Ethylene DiChloride (EDC)
The chemical compound 1,2-dichloroethane commonly known as ethylene dichloride (EDC), is a chlorinated hydrocarbon. It is a colorless liquid with a chloroform-like odor. The most common use of 1,2-dichloroethane is in the production of vinyl chloride, which is used to make polyvinyl chloride (PVC) pipes, furniture and automobile upholstery, wall coverings, housewares, and automobile parts. 1,2-Dichloroethane is also used generally as an intermediate for other organic chemical compounds and as a solvent. It forms azeotropes with many other solvents, including water (b.p. 70.5 °C) and other chlorocarbons.
Vinyl chloride monomer (VCM) production
Approximately 95% of the world’s production of 1,2-dichloroethane is used in the production of vinyl chloride monomer (VCM, chloroethene) with hydrogen chloride as a byproduct. VCM is the precursor to polyvinyl chloride.

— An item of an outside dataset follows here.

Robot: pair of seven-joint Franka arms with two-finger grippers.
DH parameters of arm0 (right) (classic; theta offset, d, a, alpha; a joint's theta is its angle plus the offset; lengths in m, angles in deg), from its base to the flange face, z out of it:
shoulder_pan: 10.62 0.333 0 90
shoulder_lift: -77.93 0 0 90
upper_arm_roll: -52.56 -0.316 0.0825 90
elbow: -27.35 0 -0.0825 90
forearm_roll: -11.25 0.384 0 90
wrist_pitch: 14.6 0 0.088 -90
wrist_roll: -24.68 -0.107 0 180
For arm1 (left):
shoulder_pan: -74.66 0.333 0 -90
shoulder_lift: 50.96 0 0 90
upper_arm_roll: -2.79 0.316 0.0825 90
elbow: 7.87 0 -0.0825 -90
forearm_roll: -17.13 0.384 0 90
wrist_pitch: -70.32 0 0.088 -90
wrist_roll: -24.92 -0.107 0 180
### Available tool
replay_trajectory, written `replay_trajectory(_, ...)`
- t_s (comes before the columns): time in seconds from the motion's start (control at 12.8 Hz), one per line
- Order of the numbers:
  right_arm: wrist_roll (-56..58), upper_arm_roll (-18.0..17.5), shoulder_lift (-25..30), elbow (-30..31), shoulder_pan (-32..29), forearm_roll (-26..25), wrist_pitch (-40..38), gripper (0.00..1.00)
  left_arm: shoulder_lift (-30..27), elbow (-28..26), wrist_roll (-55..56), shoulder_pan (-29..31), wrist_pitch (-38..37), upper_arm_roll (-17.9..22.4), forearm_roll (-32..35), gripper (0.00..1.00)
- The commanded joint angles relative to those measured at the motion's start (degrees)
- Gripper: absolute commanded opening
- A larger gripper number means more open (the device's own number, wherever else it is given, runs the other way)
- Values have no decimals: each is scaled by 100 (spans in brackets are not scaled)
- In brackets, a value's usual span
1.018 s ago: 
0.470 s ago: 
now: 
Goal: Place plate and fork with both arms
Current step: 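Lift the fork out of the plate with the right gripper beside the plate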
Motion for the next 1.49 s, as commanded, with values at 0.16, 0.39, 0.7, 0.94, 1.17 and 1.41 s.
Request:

Cl−CH2−CH2−Cl → H2C=CH−Cl + HCl
The hydrogen chloride can be re-used in the production of more 1,2-dichloroethane via the oxychlorination route described above.
As a good polar aprotic solvent, 1,2-dichloroethane could be used as degreaser and paint remover but is now banned from use due to its toxicity and possible carcinogenity. As a useful ‘building block’ reagent, it is used as an intermediate in the production of various organic compounds such as ethylenediamine. In the laboratory it is occasionally used as a source of chlorine, with elimination of ethene and chloride.
Via several steps, 1,2-dichloroethane is a precursor to 1,1,1-trichloroethane, which is used in dry cleaning. Historically, 1,2-dichloroethane was used as an anti-knock additive in leaded fuels to scavenge lead from cylinders and valves preventing buildup.